George Sbarra, WWII Veteran, Fire Chief and More

Belleville Sons acknowledges the passing of
George Sbarra, 83, on July 25, 2003.

He was a fire chief, veteran, friend
and so much more.

Chief Sbarra was one of a kind
and he shall be greatly missed.

The Belleville Times:

Local man's project preserves
legacy of those killed in war

By Steven DeVries

WWII Veteran George Sbarra of Belleville, New JerseyWhen World War II veteran George Sbarra saw the photos of those from Silver Lake killed in action strewn about the basement floor of his local Veterans of Foreign Wars post, it almost broke his heart.

The Pvt. Joseph C. Taibi Post in Silver Lake was packing up to close, he said - yet another veterans' organization down to an inactive state due to the dropping number of involved members. The images had been mislaid in the shuffle.

"These men deserve better than this," said Sbarra, who collected the soft-light portraits of uniformed young men, most of whom never lived to see the end of the war they were sent to fight.

Sbarra, who was Belleville's fire chief for 35 years, then embarked on; a two-year effort to ensure that those men would never be misplaced again.

With the help of his family, he has created "Remembrance," a portrait 'book of the men from the Silver' Lake and Soho regions who lost their lives in World War II and Vietnam.

Tuesday, he presented one of only two copies of the book to the Shafter Branch of the Belleville Public Library on Magnolia Street. The cost of creating more than two books was prohibitive.

"We knew it was going to be a big undertaking for him," said Angela Immersi, Sbarra's daughter and principal of School 8. She explained that the family has always tackled big projects together, and Remembrance" would be no different. Mary Tritto and Samuel Sbarra, Immersi's siblings, also helped.

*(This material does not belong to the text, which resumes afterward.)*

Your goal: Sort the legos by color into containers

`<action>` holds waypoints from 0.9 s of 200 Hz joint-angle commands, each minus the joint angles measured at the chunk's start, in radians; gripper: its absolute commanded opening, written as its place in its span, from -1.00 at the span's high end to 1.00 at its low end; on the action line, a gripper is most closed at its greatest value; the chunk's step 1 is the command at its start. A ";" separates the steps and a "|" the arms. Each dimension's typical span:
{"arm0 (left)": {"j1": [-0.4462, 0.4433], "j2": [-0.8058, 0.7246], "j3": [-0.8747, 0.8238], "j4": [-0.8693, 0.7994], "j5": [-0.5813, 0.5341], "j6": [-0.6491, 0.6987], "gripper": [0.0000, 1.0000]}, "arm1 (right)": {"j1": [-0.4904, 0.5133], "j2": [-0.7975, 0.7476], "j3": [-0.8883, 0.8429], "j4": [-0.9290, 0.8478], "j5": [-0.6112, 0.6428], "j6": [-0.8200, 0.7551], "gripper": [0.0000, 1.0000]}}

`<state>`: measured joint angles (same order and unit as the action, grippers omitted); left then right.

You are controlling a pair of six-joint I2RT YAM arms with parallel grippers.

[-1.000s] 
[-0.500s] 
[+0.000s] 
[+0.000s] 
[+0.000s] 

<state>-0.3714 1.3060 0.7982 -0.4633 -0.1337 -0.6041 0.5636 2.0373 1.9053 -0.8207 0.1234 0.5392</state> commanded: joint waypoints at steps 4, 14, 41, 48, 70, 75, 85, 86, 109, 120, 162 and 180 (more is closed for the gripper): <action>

The work consisted of re- searching the names of those from the area who were killed, finding out their vital information and circumstances of their deaths, then trying to locate their photographs.

Sadly, a few of those lost had not only evaporated from the community's memory, but from those of their families. Generations had passed and men killed half a century ago had just become names on the family tree, or photographs packed into a box.

However, when some I people were contacted to provide information for "Remembrance," their own interest in family history was rekindled. Immersi said they were very excited to help and worked hard to find the facts on a relative or their picture.

The family's research had them calling as far as Florida and traveling as far as Rutgers University and Toms River.

The people he met along the way helped Sbarra relive a lot of memories from his days growing up in Silver Lake, and his time in the Fourth Infantry Division.

Sbarra acknowledged that "Remembrance" is a way for him to place a mark on the page in American history that is all too quickly turning over.

George Sbarra
Second chances for heroism

This week George Sbarra showed Belleville that you don't necessarily get one chance to be a hero.

Sbarra, who served his country in World War II, spent the last two years making sure that the men of his community who died in battles so far from home would not be forgotten. He created "Remembrance," a book that shows the faces and history of those men.

This week, he presented a copy to the Shafter Branch of the library in Silver Lake, where it will be kept for the community's benefit.

He didn't have to dodge bullets to do it, but he acted out of a pure desire to give to some- one else. That's selflessness, and it's the cornerstone of heroism. It's what drives a soldier to throw himself on to a live grenade to save the lives of his comrades, or what impels a firefighter to run into a burning building on the slim-chance that someone may be trapped inside. Sbarra was Belleville's fire chief for over 35 years.

Selflessness manifests itself in many ways, whether it's in the more dramatic circum- stances just mentioned, or in giving two years of one's life to creating a book for someone else's benefit.

So many people take a project on, hoping that it will become their own legacy. But Sbarra worked on "Remembrance" in near silence, and if other people hadn't contacted the media about it, it would have been released unmarked.

What Sbarra discovered during his work was that some soldiers who selflessly gave up their lives years ago were slipping into anonymity forever. That was more than he could bear, so he chose to undertake "Remembrance" for their legacy, not his own.

George Sbarra has spent a good deal of his life showing selflessness. Let us hope that when the time comes to celebrate his life, the community gives as much back as it received.